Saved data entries

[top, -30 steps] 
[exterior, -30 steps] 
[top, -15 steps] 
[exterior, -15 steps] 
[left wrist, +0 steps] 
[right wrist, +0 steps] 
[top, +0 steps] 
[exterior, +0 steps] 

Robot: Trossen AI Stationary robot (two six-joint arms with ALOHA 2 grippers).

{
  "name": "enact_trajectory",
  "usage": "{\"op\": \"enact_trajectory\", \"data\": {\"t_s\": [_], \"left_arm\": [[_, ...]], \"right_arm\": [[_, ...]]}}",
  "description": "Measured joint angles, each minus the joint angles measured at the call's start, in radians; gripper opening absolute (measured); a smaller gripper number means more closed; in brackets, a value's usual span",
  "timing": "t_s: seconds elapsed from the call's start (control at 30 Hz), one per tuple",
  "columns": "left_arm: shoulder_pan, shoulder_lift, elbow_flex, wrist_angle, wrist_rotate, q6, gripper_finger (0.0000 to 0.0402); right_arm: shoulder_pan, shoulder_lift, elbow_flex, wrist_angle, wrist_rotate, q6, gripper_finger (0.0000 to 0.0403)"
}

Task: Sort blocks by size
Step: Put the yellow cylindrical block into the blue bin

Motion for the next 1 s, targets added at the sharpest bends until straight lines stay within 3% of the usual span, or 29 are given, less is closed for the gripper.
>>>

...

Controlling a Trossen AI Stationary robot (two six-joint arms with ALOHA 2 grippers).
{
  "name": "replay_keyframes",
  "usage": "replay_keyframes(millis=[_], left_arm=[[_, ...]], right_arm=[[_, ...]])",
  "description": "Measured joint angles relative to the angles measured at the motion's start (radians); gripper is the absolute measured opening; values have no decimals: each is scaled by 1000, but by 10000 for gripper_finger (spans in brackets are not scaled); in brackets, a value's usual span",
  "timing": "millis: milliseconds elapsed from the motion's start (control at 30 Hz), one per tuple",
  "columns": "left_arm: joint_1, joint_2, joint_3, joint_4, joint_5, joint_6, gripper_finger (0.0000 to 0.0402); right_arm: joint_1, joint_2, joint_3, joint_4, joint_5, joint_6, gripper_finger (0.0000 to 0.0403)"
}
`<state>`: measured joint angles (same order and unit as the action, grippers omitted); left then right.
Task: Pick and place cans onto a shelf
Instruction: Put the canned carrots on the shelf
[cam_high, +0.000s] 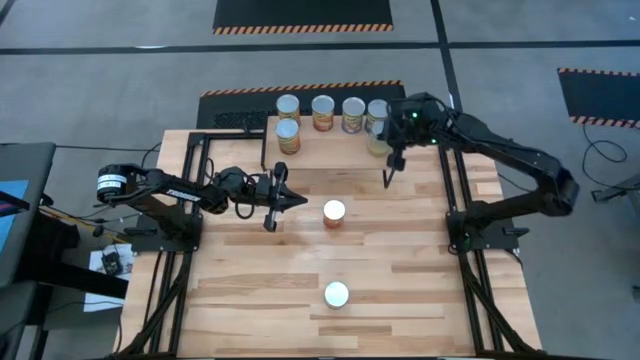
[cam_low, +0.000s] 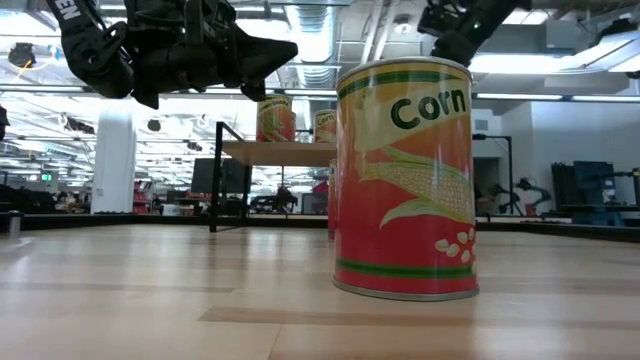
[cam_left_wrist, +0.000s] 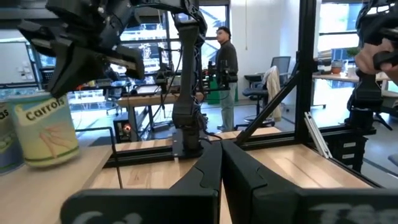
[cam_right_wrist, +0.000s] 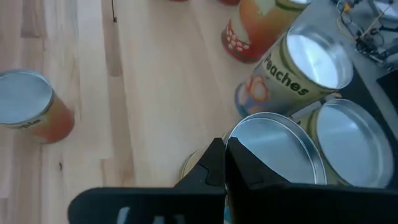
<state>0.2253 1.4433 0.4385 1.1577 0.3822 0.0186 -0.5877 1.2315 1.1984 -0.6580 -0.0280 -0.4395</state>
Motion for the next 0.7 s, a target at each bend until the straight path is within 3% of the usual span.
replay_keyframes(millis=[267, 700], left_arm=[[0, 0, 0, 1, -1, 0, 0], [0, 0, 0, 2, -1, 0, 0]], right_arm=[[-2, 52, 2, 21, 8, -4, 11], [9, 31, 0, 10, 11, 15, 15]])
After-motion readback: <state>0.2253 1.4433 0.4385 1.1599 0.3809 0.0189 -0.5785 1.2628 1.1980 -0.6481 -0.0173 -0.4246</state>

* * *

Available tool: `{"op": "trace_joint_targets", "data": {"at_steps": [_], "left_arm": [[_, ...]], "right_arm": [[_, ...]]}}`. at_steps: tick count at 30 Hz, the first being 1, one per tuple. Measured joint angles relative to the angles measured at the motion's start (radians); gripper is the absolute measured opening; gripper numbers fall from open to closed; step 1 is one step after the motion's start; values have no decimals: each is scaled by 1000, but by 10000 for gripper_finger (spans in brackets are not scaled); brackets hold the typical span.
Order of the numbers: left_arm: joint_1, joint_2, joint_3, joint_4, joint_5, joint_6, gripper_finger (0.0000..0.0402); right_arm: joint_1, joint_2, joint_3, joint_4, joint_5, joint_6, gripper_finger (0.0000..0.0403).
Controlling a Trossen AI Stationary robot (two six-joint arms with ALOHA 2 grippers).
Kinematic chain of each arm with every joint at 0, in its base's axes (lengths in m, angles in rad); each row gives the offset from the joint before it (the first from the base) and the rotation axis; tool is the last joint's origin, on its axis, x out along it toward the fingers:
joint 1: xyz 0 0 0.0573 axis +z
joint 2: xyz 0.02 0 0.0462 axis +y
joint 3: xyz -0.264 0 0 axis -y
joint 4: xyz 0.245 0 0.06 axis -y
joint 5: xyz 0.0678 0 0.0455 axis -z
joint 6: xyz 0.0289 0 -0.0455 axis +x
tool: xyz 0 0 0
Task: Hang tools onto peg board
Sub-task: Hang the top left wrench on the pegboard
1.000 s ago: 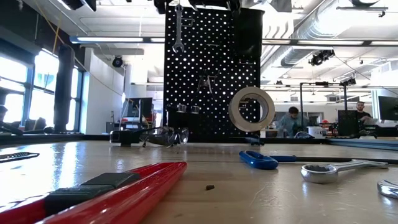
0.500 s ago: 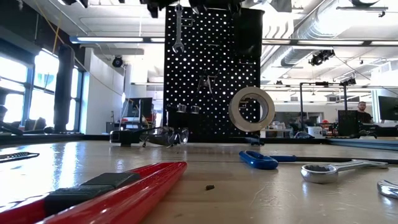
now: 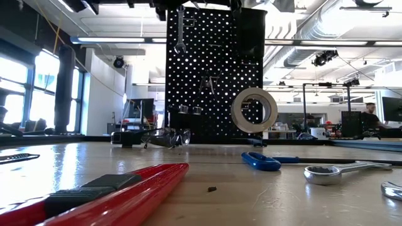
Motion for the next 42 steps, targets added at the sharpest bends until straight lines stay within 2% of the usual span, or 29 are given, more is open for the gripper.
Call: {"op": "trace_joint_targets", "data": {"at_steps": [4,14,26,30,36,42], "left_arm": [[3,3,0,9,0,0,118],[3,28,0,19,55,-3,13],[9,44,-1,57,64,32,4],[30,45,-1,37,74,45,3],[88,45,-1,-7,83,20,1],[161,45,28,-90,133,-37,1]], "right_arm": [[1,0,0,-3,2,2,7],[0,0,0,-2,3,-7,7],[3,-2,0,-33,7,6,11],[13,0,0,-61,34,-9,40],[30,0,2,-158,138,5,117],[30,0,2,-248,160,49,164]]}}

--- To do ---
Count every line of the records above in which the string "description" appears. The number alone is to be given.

--- Exercise answer ---
2